THE PROBLEM:
Every line in the data below that holds "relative" should be found and copied.
++++ DATA BLOCK ++++
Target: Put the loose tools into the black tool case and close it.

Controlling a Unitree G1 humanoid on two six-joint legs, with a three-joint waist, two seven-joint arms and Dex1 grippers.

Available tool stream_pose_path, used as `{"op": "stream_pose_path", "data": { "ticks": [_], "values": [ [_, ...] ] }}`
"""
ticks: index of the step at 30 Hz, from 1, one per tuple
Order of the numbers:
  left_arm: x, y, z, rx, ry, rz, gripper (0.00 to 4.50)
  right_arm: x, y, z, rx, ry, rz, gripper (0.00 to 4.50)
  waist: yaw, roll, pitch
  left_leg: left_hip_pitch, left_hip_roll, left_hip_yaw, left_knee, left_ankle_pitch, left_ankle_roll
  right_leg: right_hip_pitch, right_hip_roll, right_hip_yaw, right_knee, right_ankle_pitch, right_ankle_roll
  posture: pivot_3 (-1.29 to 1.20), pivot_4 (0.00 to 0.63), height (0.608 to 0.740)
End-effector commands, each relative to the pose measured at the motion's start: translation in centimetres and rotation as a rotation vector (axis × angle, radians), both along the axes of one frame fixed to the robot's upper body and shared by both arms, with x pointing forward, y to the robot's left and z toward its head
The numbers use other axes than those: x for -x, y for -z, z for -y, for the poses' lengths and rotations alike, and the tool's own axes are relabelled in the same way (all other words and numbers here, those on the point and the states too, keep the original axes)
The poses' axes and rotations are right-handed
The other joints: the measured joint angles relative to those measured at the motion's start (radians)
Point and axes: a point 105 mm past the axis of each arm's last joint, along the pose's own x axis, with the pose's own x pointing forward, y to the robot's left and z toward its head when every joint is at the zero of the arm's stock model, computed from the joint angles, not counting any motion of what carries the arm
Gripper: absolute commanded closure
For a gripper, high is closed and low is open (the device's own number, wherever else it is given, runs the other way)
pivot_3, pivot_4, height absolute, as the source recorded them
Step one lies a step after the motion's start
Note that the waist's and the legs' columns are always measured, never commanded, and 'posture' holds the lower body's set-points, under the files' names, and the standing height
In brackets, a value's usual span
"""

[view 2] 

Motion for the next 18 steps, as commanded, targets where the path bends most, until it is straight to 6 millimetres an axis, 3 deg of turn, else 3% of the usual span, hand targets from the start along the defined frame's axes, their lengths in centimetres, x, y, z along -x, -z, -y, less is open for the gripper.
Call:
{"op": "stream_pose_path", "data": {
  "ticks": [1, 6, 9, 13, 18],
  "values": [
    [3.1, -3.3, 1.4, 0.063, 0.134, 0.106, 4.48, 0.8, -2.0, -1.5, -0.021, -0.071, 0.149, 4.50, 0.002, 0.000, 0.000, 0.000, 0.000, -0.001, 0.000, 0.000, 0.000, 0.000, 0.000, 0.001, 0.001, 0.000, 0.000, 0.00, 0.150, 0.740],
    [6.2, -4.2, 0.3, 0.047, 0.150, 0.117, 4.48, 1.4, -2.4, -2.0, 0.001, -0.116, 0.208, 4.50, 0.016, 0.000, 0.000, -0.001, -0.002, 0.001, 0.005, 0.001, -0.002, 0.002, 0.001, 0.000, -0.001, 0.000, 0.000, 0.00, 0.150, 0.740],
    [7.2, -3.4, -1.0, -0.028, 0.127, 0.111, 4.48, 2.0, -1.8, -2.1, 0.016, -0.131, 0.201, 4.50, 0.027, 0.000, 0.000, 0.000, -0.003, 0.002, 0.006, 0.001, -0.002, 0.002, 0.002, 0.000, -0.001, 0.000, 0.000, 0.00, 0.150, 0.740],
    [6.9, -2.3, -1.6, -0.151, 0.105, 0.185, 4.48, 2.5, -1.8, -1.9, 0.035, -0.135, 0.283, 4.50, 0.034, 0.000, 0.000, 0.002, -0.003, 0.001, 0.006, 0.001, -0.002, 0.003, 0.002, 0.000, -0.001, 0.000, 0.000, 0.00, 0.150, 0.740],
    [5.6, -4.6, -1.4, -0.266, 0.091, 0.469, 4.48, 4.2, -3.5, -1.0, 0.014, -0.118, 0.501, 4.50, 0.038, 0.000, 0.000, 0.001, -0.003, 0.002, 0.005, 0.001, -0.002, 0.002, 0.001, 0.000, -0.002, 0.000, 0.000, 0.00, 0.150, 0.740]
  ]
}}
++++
ANSWER TO THIS EXERCISE:
End-effector commands, each relative to the pose measured at the motion's start: translation in centimetres and rotation as a rotation vector (axis × angle, radians), both along the axes of one frame fixed to the robot's upper body and shared by both arms, with x pointing forward, y to the robot's left and z toward its head
The other joints: the measured joint angles relative to those measured at the motion's start (radians)

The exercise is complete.